Gotham_ A History of New York City to 1898 - Edwin G. Burrows [207]
Always a sore point with loyal civilians was the obligation to quarter troops and prisoners, and the system of “contribution,” pitting military foragers against local farmers and householders, ensured that His Majesty’s forces would never be really welcome, even among their most patient friends. A more and more frequent source of friction, as time went on, was competition for rapidly dwindling stocks of firewood. After making fast work of city fences and shade trees, scavengers and foraging parties turned their attention to the orchards, woodlots, and forests of upper Manhattan and western Long Island. Not even loyalist estates escaped the ax: a Tory regiment stripped Morrisania of livestock and leveled 450 acres of timberland.
The heaviest cutting occurred during the terrible winter of 1779-80, when snow fell almost every day from early November to March and the East River, Hudson River, Long Island Sound, and the Upper Bay became a solid mass of ice. Military authorities couldn’t, or wouldn’t, distribute firewood to civilians, and it became so expensive that some of the city’s poorest inhabitants quietly froze to death. A year or so later, while studying the enemy’s positions on Manhattan from the New Jersey palisades, Washington was astonished to see that “the island is totally stripped of trees; low bushes . . . appear in places which were covered with wood in the year 1776.”
“CURSES UPON THEIR KING”
Only a few years after deliriously celebrating General Howe’s seizure of the city, New York’s Tories were thus a good deal sadder and wiser. Pastor Schaukirk began to hear it said around town that corruption among “great men” had needlessly prolonged the war, perhaps lost it altogether. Recruiters for Tory units found their work increasingly difficult and started to look elsewhere for men. As General Robertson explained to Lord Jeffrey Amherst: “Those who formerly wishd our approach, and would with Joy have seen Us triumph Over the rebels, will now Arm to defend their All from Undistinguished Plunder.” By 1780 or so De Lancey’s battalions depended heavily on Connecticut refugees, while the Queen’s Rangers, initially made up of New York Tories, consisted chiefly of newly arrived Irish and Scots volunteers.

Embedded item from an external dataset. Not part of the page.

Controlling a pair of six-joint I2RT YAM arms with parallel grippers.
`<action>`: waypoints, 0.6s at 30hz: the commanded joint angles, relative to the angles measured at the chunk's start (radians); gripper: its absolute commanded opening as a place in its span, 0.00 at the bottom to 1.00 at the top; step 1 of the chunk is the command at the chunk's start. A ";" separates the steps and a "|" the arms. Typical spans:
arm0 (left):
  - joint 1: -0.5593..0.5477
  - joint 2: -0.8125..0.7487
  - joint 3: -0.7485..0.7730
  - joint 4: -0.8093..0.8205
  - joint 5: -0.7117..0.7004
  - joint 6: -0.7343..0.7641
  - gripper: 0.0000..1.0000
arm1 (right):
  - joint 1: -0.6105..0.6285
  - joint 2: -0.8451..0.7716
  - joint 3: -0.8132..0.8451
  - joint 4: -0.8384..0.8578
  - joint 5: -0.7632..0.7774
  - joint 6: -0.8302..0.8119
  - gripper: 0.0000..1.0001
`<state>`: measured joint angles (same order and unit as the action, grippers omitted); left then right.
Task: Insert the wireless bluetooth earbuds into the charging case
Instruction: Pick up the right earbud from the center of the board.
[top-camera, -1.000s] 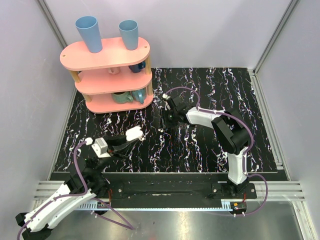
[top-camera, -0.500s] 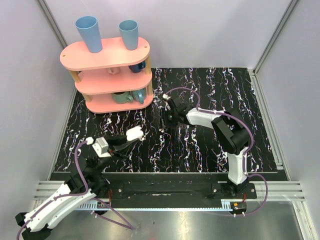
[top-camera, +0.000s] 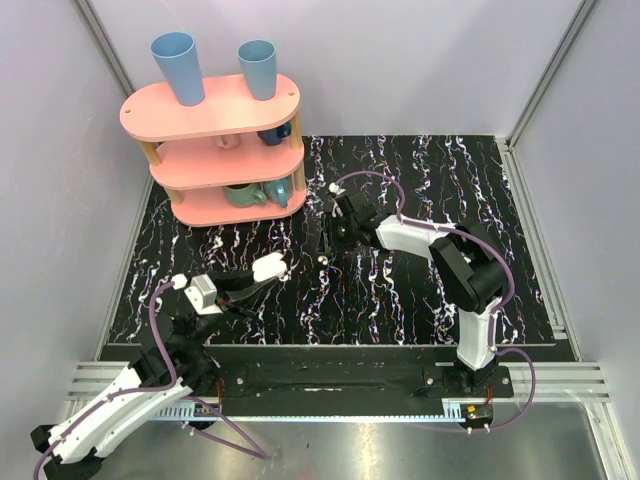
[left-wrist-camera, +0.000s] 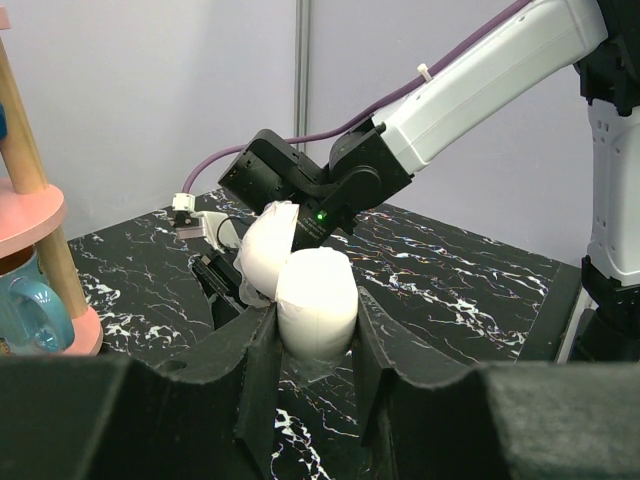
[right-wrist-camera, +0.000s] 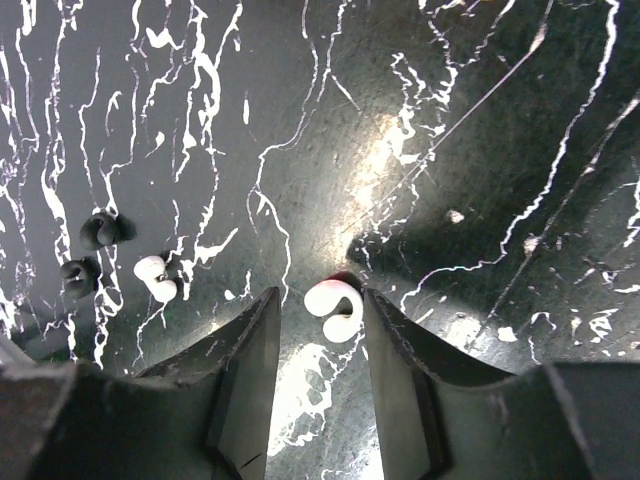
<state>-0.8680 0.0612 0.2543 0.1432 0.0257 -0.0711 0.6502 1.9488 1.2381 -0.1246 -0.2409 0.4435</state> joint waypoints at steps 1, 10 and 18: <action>-0.003 -0.004 0.030 0.030 -0.013 0.001 0.00 | -0.007 -0.047 -0.012 0.023 0.055 0.011 0.45; -0.003 -0.004 0.026 0.035 -0.012 -0.004 0.00 | -0.006 -0.044 -0.028 0.014 0.081 0.012 0.43; -0.003 0.005 0.028 0.035 -0.007 -0.004 0.00 | -0.007 -0.019 -0.020 0.013 0.049 0.004 0.42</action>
<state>-0.8688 0.0608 0.2543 0.1432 0.0257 -0.0715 0.6476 1.9469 1.2095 -0.1246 -0.1780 0.4526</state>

A few New Yorkers even began working covertly for the Americans. James Rivington, printer of the Gazette, became one of Washington’s most valuable spies (among other things, he helped obtain the code signals of the British fleet). The well-organized Culper Ring sent female spies into the occupied city, under the pretext of taking baskets of fruit and food to relatives; they relayed information on the disposition of British patrols by hanging a black petticoat and an agreed-upon number of white handkerchiefs from a clothesline behind Mary Underbill’s boardinghouse on Queen Street. One of the ring’s agents, a woman known only by the code number 355, was captured in 1779 and later perished on board the prison ship Jersey. That same year, Elizabeth Burgin eluded arrest after helping over two hundred American prisoners of war escape from the city. “The British offered a bounty of two hundred pounds for taking me,” she reported to General Washington. Smuggled down to Philadelphia by friends, she later returned to New York under a flag of truce to retrieve her children.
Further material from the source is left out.